**Task prompt**
Using the entries below, return word for word the lines from the one containing "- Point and" up to and including the last.

Records contained in a dataset
-------

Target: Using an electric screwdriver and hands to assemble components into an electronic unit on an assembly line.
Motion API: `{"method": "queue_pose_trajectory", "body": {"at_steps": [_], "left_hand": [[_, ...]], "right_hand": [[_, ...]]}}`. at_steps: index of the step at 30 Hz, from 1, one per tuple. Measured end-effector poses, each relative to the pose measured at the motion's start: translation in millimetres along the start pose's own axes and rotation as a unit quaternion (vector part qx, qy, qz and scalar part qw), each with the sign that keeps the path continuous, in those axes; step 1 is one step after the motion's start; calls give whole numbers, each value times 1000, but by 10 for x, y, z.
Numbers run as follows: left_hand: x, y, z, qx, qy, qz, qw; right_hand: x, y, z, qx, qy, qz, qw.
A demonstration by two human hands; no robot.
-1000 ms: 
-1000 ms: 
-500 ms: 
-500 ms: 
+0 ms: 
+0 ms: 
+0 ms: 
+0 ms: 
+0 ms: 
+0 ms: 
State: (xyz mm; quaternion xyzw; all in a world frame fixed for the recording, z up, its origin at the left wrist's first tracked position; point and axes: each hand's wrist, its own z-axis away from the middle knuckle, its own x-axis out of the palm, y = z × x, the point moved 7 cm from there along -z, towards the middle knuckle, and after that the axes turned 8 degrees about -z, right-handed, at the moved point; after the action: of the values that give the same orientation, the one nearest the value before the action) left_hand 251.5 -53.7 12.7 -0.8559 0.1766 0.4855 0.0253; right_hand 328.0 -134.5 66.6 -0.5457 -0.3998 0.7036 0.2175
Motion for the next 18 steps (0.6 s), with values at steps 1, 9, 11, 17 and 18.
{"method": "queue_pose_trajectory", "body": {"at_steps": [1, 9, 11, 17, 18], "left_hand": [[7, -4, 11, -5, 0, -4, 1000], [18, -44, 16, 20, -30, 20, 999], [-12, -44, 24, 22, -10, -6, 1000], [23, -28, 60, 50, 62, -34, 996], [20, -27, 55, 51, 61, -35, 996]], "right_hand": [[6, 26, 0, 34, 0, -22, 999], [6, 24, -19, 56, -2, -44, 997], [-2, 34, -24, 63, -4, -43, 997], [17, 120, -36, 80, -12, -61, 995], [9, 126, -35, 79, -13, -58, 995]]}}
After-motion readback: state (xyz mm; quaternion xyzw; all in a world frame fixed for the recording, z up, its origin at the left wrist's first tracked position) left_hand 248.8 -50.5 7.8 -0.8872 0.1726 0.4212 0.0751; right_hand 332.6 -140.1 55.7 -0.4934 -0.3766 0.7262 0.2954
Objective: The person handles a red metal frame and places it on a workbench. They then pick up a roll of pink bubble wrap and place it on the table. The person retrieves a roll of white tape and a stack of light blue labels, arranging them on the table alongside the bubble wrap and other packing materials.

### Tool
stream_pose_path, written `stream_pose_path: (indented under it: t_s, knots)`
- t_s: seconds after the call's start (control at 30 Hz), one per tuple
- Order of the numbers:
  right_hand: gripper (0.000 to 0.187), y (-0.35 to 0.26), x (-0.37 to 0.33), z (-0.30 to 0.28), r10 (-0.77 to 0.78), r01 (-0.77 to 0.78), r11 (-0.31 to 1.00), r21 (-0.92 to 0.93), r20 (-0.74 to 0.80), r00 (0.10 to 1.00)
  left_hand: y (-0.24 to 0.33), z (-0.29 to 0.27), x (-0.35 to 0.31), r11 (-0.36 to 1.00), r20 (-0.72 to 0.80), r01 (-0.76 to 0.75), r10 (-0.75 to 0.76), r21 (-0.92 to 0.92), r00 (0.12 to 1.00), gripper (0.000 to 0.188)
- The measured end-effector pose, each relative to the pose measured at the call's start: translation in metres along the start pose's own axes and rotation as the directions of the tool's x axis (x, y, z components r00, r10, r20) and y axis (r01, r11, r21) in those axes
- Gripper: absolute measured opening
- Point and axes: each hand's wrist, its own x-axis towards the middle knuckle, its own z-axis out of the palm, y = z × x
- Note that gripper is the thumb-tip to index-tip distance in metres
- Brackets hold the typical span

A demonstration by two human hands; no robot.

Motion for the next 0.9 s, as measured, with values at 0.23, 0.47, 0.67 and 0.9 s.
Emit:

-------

**Your response**
- Point and axes: each hand's wrist, its own x-axis towards the middle knuckle, its own z-axis out of the palm, y = z × x
- Note that gripper is the thumb-tip to index-tip distance in metres
- Brackets hold the typical span

A demonstration by two human hands; no robot.

Motion for the next 0.9 s, as measured, with values at 0.23, 0.47, 0.67 and 0.9 s.
Emit:

The exercise closes with this answer.